I'm going to take a moment away from dutifully passing on the most interesting stories of the day and engage in a thinking-out-loud moment.
There is constant focus on which agency has won what account after an X-month long review period. We, the general consumer public, see only the winners. Be they good (sometimes), bad (sometimes) or somewhere in between (much of the time) we only see the work put out by those who succeed at wooing the potential client. What we don't see are the runners-up, the work that didn't make the cut.
However we're increasingly used watching, and occasionally participating in, the thinning of the herd. I'm not speaking of actual cow butchering but reality television (which sometimes makes cow butchering look humane and tidy by comparison.) Whether it's watching Donald Trump fire the incompetent schmuck who couldn't sell something to actually voting on a competition on American Idol, we have become accustomed to seeing a group get narrowed down based on the strength of their performance.

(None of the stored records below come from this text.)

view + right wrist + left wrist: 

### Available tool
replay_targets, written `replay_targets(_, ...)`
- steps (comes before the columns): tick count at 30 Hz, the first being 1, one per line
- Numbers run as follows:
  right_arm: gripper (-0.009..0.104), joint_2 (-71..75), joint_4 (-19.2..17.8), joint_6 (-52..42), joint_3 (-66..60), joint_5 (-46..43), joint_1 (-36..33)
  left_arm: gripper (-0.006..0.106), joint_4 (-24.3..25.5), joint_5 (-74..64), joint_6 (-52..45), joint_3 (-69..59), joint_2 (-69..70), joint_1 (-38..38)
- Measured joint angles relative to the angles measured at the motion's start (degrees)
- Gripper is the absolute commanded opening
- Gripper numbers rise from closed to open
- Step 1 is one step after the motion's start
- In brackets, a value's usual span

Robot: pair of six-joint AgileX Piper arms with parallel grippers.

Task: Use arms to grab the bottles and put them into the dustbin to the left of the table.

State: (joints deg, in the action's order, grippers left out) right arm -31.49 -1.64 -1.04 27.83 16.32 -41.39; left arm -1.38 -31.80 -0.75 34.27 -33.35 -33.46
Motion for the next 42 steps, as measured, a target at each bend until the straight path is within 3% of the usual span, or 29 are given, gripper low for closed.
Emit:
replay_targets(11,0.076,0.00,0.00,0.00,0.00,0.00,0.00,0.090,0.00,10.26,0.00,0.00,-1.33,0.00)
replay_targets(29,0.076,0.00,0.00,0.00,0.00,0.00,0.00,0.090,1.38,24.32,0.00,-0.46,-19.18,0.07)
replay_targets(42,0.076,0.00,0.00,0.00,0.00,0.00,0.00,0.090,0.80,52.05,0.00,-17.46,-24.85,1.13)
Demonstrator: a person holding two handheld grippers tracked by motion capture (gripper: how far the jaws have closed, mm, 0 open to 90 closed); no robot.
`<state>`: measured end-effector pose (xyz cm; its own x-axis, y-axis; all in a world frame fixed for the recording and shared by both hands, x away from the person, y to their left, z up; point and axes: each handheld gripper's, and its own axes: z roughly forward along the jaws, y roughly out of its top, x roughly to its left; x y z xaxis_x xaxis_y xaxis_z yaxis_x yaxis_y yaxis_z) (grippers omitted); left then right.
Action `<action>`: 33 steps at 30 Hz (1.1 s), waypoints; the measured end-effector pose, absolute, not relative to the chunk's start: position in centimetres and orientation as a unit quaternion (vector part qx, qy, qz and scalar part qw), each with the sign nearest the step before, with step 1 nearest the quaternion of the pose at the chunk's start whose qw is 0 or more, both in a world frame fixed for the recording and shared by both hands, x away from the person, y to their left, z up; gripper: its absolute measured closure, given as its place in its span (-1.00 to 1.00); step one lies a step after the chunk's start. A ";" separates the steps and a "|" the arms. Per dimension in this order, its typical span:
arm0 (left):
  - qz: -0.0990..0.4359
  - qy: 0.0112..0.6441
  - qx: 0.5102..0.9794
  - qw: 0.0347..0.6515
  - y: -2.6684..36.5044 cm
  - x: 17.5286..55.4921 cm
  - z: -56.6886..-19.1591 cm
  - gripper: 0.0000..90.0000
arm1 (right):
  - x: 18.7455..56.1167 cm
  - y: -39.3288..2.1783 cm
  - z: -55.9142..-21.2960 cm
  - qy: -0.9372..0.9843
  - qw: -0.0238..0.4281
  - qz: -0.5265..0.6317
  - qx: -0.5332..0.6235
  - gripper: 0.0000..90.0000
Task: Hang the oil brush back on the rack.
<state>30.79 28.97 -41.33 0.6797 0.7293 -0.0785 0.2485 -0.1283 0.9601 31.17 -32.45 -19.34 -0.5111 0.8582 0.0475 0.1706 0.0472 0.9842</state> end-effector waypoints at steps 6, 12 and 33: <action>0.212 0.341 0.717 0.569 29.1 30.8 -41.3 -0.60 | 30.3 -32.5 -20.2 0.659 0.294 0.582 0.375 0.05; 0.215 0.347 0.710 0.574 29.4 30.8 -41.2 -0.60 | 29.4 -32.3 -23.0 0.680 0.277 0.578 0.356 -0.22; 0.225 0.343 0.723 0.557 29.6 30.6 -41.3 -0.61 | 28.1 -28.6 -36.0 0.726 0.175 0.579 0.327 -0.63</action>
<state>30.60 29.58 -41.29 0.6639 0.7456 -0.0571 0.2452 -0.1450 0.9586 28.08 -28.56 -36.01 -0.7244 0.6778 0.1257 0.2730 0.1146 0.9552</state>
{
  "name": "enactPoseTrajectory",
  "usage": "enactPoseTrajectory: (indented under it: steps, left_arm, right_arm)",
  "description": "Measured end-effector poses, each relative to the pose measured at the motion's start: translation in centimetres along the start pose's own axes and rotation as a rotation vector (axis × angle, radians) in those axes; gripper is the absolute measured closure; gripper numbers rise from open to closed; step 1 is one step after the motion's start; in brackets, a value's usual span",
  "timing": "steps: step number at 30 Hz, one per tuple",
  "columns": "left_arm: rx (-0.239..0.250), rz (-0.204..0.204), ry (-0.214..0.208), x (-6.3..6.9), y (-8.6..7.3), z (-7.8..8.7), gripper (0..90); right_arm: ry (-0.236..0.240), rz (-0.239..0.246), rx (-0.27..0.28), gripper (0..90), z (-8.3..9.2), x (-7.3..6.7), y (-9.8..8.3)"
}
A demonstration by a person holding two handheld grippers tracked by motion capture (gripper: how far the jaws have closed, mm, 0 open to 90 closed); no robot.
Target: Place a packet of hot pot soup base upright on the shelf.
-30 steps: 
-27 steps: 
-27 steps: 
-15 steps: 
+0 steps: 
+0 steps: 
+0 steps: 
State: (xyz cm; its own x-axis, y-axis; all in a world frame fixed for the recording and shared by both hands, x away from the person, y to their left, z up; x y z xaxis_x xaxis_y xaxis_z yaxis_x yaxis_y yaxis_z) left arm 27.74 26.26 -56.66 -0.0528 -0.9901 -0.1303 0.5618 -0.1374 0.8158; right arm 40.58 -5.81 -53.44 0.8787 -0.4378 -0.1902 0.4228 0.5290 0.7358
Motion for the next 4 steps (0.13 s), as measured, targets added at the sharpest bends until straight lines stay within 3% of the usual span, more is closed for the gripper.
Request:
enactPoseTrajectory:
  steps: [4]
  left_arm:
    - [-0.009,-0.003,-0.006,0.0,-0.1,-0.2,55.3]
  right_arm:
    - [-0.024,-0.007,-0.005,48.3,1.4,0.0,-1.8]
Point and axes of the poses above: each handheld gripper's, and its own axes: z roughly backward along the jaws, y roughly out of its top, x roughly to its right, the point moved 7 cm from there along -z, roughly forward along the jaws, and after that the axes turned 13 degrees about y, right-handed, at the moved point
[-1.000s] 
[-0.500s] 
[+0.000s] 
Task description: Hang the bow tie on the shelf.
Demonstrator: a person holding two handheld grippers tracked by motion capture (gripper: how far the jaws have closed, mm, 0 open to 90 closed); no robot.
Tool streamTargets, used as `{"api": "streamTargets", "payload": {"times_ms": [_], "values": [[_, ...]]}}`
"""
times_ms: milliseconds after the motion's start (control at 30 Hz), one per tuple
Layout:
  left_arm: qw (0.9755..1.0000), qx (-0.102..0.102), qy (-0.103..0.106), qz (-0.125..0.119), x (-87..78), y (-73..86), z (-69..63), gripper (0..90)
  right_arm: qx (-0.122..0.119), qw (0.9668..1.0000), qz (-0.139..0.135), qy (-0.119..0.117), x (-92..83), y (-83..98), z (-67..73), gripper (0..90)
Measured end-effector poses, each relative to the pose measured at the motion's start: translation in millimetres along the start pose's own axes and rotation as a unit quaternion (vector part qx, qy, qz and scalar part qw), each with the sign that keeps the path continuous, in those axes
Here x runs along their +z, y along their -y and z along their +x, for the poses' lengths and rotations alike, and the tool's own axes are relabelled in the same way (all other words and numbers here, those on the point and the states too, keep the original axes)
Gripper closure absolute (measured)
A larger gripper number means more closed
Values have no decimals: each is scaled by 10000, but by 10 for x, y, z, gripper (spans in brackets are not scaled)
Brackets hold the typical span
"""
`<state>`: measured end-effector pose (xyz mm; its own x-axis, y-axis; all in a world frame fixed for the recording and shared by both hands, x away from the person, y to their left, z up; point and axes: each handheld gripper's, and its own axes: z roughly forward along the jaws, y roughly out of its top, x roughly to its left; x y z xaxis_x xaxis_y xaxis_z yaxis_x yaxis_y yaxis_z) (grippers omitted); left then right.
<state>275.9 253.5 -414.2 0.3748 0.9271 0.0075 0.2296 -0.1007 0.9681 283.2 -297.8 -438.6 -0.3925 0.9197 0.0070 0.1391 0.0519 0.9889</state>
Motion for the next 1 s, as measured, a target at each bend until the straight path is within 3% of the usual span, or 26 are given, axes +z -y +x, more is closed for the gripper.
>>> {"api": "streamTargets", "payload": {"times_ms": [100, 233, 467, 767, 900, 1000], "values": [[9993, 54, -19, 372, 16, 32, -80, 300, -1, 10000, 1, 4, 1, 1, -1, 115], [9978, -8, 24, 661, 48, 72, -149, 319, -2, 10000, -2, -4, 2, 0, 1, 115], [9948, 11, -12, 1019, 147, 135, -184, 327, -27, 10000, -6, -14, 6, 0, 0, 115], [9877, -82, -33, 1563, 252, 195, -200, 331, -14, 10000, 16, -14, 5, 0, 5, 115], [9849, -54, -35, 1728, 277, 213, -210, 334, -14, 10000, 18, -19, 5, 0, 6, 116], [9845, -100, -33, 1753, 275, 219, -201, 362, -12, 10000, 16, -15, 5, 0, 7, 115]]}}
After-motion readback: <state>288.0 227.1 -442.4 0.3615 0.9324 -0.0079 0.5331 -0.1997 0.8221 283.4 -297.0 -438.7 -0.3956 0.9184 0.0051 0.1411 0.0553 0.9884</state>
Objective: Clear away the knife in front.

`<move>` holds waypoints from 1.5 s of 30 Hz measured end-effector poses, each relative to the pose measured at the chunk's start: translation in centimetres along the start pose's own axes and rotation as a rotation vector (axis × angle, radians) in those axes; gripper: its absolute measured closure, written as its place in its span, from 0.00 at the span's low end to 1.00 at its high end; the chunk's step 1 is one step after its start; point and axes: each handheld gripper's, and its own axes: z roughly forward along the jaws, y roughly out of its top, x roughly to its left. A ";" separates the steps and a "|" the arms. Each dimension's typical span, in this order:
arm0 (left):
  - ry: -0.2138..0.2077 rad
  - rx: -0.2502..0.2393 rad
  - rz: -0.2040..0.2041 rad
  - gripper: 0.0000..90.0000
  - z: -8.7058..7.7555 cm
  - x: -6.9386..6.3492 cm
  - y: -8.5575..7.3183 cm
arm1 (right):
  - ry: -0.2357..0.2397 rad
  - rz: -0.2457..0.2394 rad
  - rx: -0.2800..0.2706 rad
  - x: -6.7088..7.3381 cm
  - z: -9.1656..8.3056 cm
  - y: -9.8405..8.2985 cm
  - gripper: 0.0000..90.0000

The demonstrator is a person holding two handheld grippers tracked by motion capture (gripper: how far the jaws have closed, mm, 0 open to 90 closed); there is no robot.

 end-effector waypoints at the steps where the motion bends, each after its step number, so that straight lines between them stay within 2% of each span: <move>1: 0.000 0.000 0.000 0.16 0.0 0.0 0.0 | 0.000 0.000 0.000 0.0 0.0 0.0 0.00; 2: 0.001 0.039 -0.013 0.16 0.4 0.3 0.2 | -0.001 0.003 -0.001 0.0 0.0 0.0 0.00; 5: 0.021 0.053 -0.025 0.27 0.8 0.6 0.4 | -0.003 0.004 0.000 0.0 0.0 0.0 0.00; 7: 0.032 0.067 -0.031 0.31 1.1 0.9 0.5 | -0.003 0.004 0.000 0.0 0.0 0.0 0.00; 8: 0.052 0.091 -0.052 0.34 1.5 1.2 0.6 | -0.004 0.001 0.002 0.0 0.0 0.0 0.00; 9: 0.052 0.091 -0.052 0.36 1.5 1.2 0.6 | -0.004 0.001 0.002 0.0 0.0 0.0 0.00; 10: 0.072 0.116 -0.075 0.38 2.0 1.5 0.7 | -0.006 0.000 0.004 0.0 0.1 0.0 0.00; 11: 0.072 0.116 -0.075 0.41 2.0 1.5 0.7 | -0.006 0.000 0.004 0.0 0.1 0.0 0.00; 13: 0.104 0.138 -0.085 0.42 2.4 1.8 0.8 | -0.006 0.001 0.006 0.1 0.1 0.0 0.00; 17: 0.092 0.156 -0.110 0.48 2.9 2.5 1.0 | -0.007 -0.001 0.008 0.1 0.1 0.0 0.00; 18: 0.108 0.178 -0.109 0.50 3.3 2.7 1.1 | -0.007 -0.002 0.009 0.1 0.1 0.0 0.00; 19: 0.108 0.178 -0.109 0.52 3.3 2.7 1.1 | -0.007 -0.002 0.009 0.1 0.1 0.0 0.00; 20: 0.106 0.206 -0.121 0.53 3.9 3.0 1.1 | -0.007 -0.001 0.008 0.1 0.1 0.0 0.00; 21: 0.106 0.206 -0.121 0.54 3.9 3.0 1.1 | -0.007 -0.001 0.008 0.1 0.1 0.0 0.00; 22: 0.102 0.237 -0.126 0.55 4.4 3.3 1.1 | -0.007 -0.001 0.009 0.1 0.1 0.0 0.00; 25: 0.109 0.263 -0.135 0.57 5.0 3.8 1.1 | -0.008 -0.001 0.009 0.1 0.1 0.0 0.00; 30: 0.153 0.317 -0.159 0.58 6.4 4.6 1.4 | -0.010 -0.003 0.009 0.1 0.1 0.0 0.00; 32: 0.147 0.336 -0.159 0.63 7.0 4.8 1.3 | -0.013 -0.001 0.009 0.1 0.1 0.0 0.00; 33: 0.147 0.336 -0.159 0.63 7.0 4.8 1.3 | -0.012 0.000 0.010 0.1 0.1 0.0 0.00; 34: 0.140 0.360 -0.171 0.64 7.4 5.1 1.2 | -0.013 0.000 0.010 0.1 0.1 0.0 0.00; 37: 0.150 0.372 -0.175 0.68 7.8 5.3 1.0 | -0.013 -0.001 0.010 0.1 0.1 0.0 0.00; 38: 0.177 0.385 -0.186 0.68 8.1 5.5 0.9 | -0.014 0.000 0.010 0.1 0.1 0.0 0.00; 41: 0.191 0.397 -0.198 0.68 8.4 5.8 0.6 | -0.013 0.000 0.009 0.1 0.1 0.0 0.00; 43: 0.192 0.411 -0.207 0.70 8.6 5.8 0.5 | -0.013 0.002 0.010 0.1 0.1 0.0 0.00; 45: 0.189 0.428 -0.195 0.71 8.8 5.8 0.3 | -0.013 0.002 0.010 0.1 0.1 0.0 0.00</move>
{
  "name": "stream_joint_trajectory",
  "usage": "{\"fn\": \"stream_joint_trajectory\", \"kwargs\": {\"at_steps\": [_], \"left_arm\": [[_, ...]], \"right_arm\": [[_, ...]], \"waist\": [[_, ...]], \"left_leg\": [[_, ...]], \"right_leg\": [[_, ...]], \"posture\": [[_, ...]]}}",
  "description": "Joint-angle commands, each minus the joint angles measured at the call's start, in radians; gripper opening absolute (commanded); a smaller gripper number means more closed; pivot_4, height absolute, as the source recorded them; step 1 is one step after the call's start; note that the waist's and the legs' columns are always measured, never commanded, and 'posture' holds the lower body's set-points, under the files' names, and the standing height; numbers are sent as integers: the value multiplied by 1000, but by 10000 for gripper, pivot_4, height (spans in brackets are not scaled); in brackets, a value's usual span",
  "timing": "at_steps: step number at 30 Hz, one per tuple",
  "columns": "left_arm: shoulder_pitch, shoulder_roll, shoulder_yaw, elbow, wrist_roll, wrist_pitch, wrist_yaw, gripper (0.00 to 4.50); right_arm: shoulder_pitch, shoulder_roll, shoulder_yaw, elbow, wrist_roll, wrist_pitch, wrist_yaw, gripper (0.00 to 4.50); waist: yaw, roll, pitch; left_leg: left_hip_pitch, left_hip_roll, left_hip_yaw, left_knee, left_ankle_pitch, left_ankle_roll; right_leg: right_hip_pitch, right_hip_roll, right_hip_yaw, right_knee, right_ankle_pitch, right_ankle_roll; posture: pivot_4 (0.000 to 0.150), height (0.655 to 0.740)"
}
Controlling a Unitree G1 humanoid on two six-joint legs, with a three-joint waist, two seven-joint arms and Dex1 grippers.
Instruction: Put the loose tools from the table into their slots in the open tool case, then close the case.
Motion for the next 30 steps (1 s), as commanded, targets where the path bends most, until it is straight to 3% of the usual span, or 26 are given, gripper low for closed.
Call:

So here's my idea: Create an advertising-based reality show. 12 agencies over the course of 12 weeks create pitches for a client whose account is up for grabs and allow the audience to participate by voting on which campaigns they like the best. Doing so allows the best virtue of established agencies (their big budgets) to combine with the best virtue of citizen-driven media (their passion for a product) while taking away some of the downsides (for agencies it's their walled-off from the public mentality, for the public it's their lack of big budgets.)
This would take the behind the scenes pitching process and expose it to the light of public opinion. This would get me to (willingly) watch a reality show. Anyone else?









1. Aren't all reality shows advertising based these days?